▶ [Exercise description]: How many lines in these entries contain the string "rail"? Reply with the number alone.

....................

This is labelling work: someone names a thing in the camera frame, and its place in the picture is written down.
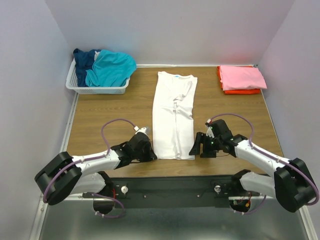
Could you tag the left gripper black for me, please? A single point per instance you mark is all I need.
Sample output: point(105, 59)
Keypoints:
point(151, 155)

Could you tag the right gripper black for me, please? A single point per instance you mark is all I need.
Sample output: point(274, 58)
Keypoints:
point(201, 137)

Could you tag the white t shirt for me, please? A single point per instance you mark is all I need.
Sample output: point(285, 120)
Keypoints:
point(172, 116)

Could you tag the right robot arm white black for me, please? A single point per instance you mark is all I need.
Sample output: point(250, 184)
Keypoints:
point(287, 180)

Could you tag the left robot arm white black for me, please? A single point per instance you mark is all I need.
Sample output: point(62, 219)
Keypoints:
point(61, 176)

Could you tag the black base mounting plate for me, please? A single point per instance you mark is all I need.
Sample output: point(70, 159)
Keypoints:
point(174, 192)

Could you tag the orange folded t shirt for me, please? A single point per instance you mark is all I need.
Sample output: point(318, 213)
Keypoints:
point(237, 91)

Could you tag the pink folded t shirt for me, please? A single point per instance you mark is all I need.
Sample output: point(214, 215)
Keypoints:
point(234, 78)

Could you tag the teal t shirt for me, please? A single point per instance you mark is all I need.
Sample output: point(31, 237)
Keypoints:
point(110, 69)

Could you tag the white plastic laundry basket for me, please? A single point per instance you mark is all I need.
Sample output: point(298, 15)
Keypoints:
point(72, 84)

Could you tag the navy blue t shirt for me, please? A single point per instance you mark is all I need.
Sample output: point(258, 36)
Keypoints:
point(84, 61)

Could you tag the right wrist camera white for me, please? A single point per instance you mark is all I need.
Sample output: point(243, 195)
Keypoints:
point(209, 132)

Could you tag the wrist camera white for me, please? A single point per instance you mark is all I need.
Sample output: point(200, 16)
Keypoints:
point(144, 130)
point(209, 132)

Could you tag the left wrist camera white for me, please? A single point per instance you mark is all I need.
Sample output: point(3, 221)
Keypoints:
point(144, 130)

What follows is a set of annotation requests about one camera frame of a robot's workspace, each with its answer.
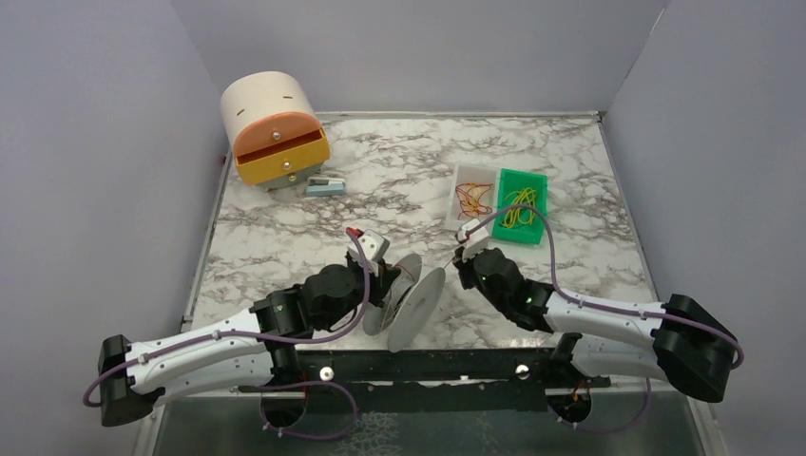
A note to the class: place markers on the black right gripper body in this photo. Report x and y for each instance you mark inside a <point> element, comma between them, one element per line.
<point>466,271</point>

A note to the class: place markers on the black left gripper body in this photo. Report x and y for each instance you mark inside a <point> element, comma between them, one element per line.
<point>383,279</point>

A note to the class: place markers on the grey perforated cable spool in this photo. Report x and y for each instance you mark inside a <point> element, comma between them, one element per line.
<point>409,305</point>

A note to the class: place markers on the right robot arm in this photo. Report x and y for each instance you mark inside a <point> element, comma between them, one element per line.
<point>676,341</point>

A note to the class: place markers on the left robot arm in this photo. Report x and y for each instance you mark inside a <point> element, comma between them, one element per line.
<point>253,347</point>

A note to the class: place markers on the green plastic bin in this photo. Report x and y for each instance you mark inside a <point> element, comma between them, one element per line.
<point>518,224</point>

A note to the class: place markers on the translucent white plastic bin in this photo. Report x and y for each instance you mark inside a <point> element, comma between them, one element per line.
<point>473,193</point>

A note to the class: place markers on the light blue stapler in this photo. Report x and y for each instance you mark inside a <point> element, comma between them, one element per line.
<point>325,187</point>

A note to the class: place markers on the beige and orange drawer cabinet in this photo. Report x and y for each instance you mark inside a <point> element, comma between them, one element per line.
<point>275,136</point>

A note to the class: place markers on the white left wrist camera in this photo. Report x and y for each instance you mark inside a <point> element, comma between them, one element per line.
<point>373,245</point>

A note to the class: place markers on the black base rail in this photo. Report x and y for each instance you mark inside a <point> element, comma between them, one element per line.
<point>447,380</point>

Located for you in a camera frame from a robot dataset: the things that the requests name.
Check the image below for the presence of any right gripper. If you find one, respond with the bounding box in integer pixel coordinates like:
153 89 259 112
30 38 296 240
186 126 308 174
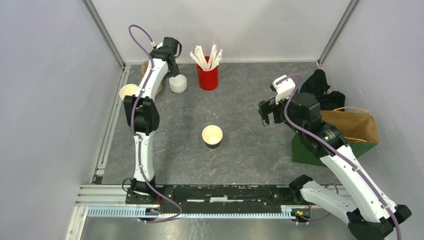
258 91 306 136

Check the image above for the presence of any black paper coffee cup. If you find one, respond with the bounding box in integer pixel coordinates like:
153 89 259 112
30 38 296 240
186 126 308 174
201 125 223 150

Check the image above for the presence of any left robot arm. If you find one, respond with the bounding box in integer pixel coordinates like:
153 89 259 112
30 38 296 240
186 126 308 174
123 37 182 204

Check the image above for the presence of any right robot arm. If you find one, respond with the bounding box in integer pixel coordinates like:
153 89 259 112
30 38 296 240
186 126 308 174
258 92 412 240

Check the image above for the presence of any stack of white lids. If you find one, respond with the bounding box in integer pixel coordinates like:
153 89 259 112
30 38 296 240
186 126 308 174
169 74 187 94

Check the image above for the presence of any brown cardboard cup carrier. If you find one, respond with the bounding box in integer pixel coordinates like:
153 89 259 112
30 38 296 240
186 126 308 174
140 60 163 96

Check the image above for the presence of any red straw holder cup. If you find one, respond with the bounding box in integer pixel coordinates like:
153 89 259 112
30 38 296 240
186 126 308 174
196 64 219 91

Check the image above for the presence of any bundle of wrapped straws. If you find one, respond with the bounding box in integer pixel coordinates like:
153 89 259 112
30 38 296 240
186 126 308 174
189 44 223 72

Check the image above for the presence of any black cloth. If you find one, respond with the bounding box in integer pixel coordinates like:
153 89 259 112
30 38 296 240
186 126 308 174
300 69 346 111

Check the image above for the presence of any stack of paper cups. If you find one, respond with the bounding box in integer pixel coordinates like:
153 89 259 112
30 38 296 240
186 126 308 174
119 84 139 101

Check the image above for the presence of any green box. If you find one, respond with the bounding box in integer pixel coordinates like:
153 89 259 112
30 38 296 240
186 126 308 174
291 135 378 167

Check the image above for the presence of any brown paper bag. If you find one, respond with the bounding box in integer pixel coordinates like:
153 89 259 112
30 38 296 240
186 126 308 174
321 106 380 144

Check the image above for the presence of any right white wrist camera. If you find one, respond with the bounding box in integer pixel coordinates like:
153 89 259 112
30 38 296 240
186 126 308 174
270 75 296 105

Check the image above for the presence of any white cable duct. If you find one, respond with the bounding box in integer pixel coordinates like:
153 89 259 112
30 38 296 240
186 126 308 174
87 206 295 220

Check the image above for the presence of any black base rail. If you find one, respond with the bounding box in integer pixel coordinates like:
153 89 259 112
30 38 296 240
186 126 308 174
125 184 302 215

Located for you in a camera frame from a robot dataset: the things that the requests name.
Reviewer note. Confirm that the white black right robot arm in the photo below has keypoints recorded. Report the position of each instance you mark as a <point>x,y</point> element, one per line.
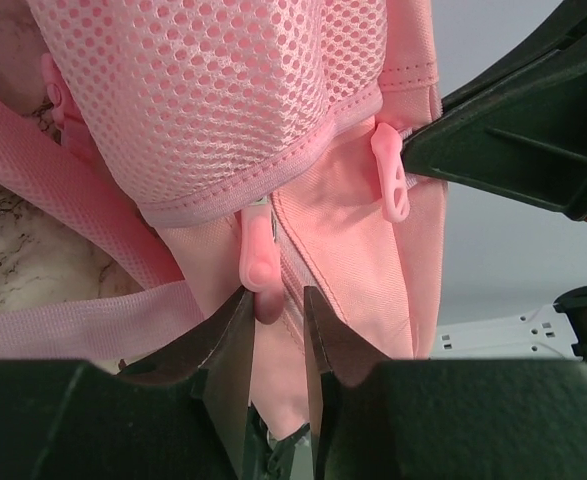
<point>556,330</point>

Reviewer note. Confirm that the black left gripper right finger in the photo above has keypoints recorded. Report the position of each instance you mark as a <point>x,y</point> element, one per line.
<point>372,417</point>

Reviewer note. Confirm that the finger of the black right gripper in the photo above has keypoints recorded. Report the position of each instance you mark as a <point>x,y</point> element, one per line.
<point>519,129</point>

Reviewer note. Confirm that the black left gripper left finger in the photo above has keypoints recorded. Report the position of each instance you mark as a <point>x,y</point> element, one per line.
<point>179,413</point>

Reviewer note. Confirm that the pink student backpack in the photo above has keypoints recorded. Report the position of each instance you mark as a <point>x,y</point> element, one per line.
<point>208,145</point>

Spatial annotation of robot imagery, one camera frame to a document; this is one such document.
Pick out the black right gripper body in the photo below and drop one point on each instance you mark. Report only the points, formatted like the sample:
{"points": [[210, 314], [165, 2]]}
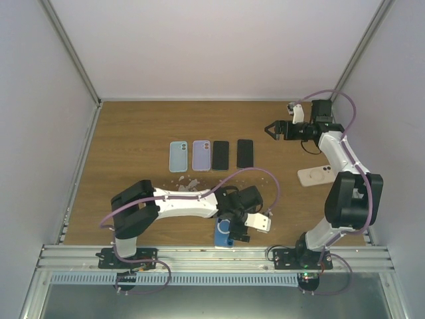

....................

▶ [Expected answer]: 2